> [Task statement]: Copy each line of the following material exactly.

════════════════════

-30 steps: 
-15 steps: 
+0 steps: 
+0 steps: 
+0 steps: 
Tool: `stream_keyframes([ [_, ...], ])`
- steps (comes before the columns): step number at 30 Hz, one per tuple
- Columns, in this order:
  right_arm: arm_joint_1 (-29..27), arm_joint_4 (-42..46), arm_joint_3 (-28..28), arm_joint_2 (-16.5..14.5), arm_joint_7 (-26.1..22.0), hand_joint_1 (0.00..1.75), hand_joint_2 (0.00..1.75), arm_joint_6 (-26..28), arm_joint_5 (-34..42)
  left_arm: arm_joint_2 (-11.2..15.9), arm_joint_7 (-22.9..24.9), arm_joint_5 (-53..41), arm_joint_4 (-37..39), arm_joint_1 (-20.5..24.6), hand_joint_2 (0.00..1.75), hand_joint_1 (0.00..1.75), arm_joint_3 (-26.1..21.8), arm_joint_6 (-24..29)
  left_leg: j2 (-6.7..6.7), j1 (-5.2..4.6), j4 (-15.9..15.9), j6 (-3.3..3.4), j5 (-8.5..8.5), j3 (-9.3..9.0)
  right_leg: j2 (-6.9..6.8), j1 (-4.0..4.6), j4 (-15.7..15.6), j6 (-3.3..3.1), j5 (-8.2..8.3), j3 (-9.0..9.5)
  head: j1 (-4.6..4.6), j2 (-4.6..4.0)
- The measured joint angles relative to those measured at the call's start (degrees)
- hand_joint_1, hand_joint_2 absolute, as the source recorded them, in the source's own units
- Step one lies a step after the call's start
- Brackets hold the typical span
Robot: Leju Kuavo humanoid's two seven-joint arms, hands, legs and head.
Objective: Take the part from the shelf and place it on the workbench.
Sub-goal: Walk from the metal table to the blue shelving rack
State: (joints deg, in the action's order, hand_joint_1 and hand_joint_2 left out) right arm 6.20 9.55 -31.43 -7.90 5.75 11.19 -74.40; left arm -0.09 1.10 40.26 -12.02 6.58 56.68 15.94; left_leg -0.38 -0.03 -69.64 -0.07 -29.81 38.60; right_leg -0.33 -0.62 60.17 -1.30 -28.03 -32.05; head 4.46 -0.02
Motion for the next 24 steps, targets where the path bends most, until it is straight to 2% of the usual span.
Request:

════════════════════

> [Task output]:
-30 steps: 
-15 steps: 
+0 steps: 
+0 steps: 
+0 steps: 
Tool: `stream_keyframes([ [_, ...], ])`
- steps (comes before the columns): step number at 30 Hz, one per tuple
- Columns, in this order:
  right_arm: arm_joint_1 (-29..27), arm_joint_4 (-42..46), arm_joint_3 (-28..28), arm_joint_2 (-16.5..14.5), arm_joint_7 (-26.1..22.0), hand_joint_1 (0.00..1.75), hand_joint_2 (0.00..1.75), arm_joint_6 (-26..28), arm_joint_5 (-34..42)
  left_arm: arm_joint_2 (-11.2..15.9), arm_joint_7 (-22.9..24.9), arm_joint_5 (-53..41), arm_joint_4 (-37..39), arm_joint_1 (-20.5..24.6), hand_joint_2 (0.00..1.75), hand_joint_1 (0.00..1.75), arm_joint_3 (-26.1..21.8), arm_joint_6 (-24..29)
  left_leg: j2 (-6.7..6.7), j1 (-5.2..4.6), j4 (-15.9..15.9), j6 (-3.3..3.4), j5 (-8.5..8.5), j3 (-9.3..9.0)
  right_leg: j2 (-6.9..6.8), j1 (-4.0..4.6), j4 (-15.7..15.6), j6 (-3.3..3.1), j5 (-8.2..8.3), j3 (-9.0..9.5)
  head: j1 (-4.6..4.6), j2 (-4.6..4.0)
- The measured joint angles relative to those measured at the call's start (degrees)
- hand_joint_1, hand_joint_2 absolute, as the source recorded them, in the source's own units
- Step one lies a step after the call's start
- Brackets hold the typical span
Robot: Leju Kuavo humanoid's two seven-joint arms, hands, legs and head.
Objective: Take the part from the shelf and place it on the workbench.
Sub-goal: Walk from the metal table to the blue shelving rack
State: (joints deg, in the action's order, hand_joint_1 and hand_joint_2 left out) right arm 6.20 9.55 -31.43 -7.90 5.75 11.19 -74.40; left arm -0.09 1.10 40.26 -12.02 6.58 56.68 15.94; left_leg -0.38 -0.03 -69.64 -0.07 -29.81 38.60; right_leg -0.33 -0.62 60.17 -1.30 -28.03 -32.05; head 4.46 -0.02
Motion for the next 24 steps, targets where the path bends most, until it is straight to 2% of the usual span.
Request:

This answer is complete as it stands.